» **ABOUT THIS EXERCISE**: The pictures are to be left out when the listing below is reproduced word for word.

» **RECORDED DATA**:
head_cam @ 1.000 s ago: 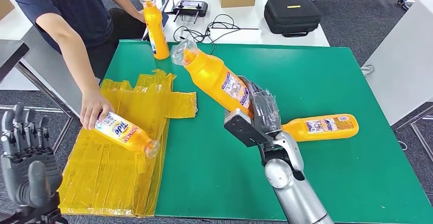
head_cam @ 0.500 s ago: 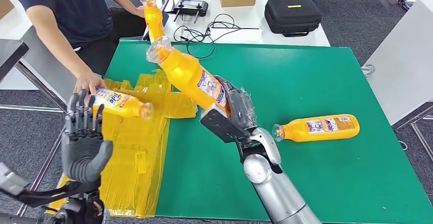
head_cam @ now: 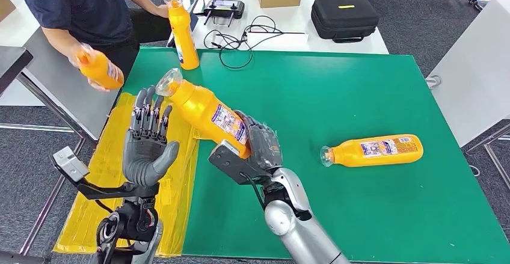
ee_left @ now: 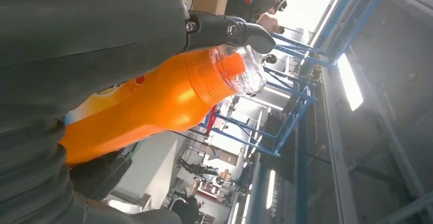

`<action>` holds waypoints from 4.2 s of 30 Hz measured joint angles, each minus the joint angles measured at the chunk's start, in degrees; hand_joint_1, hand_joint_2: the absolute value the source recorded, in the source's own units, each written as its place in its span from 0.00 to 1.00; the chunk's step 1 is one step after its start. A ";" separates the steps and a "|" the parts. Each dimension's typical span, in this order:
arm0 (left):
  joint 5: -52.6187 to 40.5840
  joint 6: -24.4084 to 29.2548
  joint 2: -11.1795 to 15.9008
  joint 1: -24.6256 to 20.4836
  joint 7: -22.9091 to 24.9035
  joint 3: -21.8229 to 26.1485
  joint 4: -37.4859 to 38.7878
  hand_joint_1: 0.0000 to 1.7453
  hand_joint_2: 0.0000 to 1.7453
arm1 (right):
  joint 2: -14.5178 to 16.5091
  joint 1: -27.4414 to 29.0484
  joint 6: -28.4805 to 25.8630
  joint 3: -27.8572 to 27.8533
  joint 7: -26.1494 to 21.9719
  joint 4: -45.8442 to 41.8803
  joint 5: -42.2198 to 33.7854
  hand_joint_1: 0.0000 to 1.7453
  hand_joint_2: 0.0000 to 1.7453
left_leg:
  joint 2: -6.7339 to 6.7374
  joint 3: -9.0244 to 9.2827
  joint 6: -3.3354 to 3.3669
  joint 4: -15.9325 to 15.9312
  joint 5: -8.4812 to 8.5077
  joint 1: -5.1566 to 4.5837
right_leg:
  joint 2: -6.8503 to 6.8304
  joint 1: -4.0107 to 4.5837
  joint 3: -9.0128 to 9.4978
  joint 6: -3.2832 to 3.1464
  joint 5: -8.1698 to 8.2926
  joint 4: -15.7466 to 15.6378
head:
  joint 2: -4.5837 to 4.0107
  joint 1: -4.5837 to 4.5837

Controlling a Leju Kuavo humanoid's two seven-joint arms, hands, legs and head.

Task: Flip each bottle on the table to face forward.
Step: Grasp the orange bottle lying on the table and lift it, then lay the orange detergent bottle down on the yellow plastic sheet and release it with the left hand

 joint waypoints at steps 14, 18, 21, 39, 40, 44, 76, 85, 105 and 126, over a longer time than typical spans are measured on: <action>1.56 1.80 0.54 -0.48 -0.32 2.89 1.10 0.00 1.00 | -0.08 6.03 -5.28 1.66 1.53 -12.26 5.74 1.00 1.00 | -0.02 -0.06 0.01 0.00 -0.01 -0.02 | 0.00 -0.02 -0.03 0.00 0.00 -0.01 | 0.00 0.01; 1.57 1.78 0.82 0.17 -0.34 3.93 0.83 0.00 1.00 | -0.99 7.62 -5.43 1.39 1.45 -16.44 5.98 1.00 1.00 | -0.02 -0.08 0.01 0.00 -0.01 -0.02 | 0.00 -0.01 -0.05 0.00 0.00 -0.02 | 0.00 0.01; 1.51 1.76 0.89 0.59 -0.39 4.52 0.65 0.00 1.00 | -1.39 8.82 -6.70 1.06 0.56 -18.67 6.54 1.00 1.00 | -0.02 -0.07 0.01 0.00 -0.01 -0.02 | 0.00 -0.01 -0.05 0.00 0.00 -0.01 | 0.00 0.00; 1.31 -2.43 -1.20 3.63 1.95 4.49 -1.82 0.00 1.00 | 1.95 5.37 -2.78 1.73 0.74 -9.79 6.28 1.00 1.00 | -0.02 -0.07 0.00 -0.01 0.02 -0.01 | 0.00 0.00 -0.02 0.00 0.00 0.01 | 0.01 0.01; 1.42 -2.63 -1.34 3.64 2.05 4.08 -1.95 0.00 1.00 | 2.56 4.61 -2.78 2.03 0.96 -7.98 6.44 1.00 1.00 | -0.02 -0.07 0.00 -0.01 0.02 -0.01 | 0.00 0.00 -0.02 0.00 0.00 0.02 | 0.01 0.01; 1.59 -3.09 -1.93 3.68 2.33 2.51 -2.59 0.00 1.00 | 4.87 2.09 -3.02 3.07 1.92 -1.76 6.97 1.00 1.00 | -0.03 -0.09 0.00 -0.01 0.01 -0.01 | -0.01 0.00 -0.05 0.00 0.00 0.01 | 0.01 0.00; 8.87 -0.53 -1.64 3.25 5.43 5.44 -3.34 0.00 1.00 | 7.46 -5.24 -5.98 19.54 8.24 7.76 13.67 1.00 1.00 | 0.01 -0.11 0.00 -0.01 0.01 -0.01 | 0.02 -0.01 -0.10 -0.01 0.00 0.01 | 0.00 0.02; 8.87 -0.65 -1.63 3.23 5.66 5.90 -3.38 0.00 1.00 | 7.58 -5.64 -5.52 20.05 8.45 7.77 12.75 1.00 1.00 | 0.01 -0.11 0.00 -0.01 0.01 -0.01 | 0.02 -0.01 -0.10 -0.01 0.00 0.01 | 0.01 0.02; 8.34 -0.72 -1.51 3.25 4.97 6.41 -3.44 1.00 1.00 | 7.80 -6.23 -4.87 20.46 8.34 8.28 10.51 1.00 1.00 | 0.01 -0.10 0.00 -0.01 0.01 -0.01 | 0.02 -0.01 -0.11 -0.01 0.00 0.00 | 0.00 0.02; 1.85 -0.88 -1.49 5.03 1.97 10.20 -4.85 1.00 1.00 | 7.98 -6.26 -7.19 18.61 7.05 9.20 12.75 1.00 1.00 | 0.02 -0.13 0.00 -0.01 0.01 -0.01 | 0.02 -0.01 -0.11 -0.01 0.00 0.01 | 0.00 0.05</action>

» **SOLUTION**:
head_cam @ 1.000 s ago: 
head_cam @ 0.500 s ago: 
head_cam @ now: 
ee_left @ now: 

`<action>` holds waypoints from 4.2 s of 30 Hz measured joint angles, each minus the joint angles measured at the chunk's start, in degrees; hand_joint_1, hand_joint_2: the absolute value the source recorded, in the source's own units, each written as its place in its span from 0.00 to 1.00; the chunk's step 1 is one step after its start. A ";" separates the steps and a "|" the parts. Each dimension's typical span, in this order:
arm0 (left):
  joint 5: -52.6187 to 40.5840
  joint 6: -24.4084 to 29.2548
  joint 2: -11.1795 to 15.9008
  joint 1: -24.6256 to 20.4836
  joint 7: -22.9091 to 24.9035
  joint 3: -21.8229 to 26.1485
  joint 4: -37.4859 to 38.7878
  hand_joint_1: 0.0000 to 1.7453
  hand_joint_2: 0.0000 to 1.7453
arm1 (right):
  joint 2: -14.5178 to 16.5091
  joint 1: -27.4414 to 29.0484
  joint 6: -28.4805 to 25.8630
  joint 3: -27.8572 to 27.8533
  joint 7: -26.1494 to 21.9719
  joint 4: -45.8442 to 41.8803
  joint 5: -42.2198 to 33.7854
  hand_joint_1: 0.0000 to 1.7453
  hand_joint_2: 0.0000 to 1.7453
left_leg:
  joint 2: -6.7339 to 6.7374
  joint 3: -9.0244 to 9.2827
  joint 6: -3.3354 to 3.3669
  joint 4: -15.9325 to 15.9312
  joint 5: -8.4812 to 8.5077
  joint 1: -5.1566 to 4.5837
right_leg:
  joint 2: -6.8503 to 6.8304
  joint 1: -4.0107 to 4.5837
  joint 3: -9.0128 to 9.4978
  joint 6: -3.2832 to 3.1464
  joint 5: -8.1698 to 8.2926
  joint 4: -15.7466 to 15.6378
head:
  joint 2: -4.5837 to 4.0107
  joint 1: -4.5837 to 4.5837

Controlling a Leju Kuavo humanoid's two seven-joint arms, hands, legs and head.

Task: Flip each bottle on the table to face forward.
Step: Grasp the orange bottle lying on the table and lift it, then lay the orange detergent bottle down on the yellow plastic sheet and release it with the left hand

 joint waypoints at steps 14, 18, 21, 39, 40, 44, 76, 85, 105 and 126, over a longer time than typical spans are measured on: <action>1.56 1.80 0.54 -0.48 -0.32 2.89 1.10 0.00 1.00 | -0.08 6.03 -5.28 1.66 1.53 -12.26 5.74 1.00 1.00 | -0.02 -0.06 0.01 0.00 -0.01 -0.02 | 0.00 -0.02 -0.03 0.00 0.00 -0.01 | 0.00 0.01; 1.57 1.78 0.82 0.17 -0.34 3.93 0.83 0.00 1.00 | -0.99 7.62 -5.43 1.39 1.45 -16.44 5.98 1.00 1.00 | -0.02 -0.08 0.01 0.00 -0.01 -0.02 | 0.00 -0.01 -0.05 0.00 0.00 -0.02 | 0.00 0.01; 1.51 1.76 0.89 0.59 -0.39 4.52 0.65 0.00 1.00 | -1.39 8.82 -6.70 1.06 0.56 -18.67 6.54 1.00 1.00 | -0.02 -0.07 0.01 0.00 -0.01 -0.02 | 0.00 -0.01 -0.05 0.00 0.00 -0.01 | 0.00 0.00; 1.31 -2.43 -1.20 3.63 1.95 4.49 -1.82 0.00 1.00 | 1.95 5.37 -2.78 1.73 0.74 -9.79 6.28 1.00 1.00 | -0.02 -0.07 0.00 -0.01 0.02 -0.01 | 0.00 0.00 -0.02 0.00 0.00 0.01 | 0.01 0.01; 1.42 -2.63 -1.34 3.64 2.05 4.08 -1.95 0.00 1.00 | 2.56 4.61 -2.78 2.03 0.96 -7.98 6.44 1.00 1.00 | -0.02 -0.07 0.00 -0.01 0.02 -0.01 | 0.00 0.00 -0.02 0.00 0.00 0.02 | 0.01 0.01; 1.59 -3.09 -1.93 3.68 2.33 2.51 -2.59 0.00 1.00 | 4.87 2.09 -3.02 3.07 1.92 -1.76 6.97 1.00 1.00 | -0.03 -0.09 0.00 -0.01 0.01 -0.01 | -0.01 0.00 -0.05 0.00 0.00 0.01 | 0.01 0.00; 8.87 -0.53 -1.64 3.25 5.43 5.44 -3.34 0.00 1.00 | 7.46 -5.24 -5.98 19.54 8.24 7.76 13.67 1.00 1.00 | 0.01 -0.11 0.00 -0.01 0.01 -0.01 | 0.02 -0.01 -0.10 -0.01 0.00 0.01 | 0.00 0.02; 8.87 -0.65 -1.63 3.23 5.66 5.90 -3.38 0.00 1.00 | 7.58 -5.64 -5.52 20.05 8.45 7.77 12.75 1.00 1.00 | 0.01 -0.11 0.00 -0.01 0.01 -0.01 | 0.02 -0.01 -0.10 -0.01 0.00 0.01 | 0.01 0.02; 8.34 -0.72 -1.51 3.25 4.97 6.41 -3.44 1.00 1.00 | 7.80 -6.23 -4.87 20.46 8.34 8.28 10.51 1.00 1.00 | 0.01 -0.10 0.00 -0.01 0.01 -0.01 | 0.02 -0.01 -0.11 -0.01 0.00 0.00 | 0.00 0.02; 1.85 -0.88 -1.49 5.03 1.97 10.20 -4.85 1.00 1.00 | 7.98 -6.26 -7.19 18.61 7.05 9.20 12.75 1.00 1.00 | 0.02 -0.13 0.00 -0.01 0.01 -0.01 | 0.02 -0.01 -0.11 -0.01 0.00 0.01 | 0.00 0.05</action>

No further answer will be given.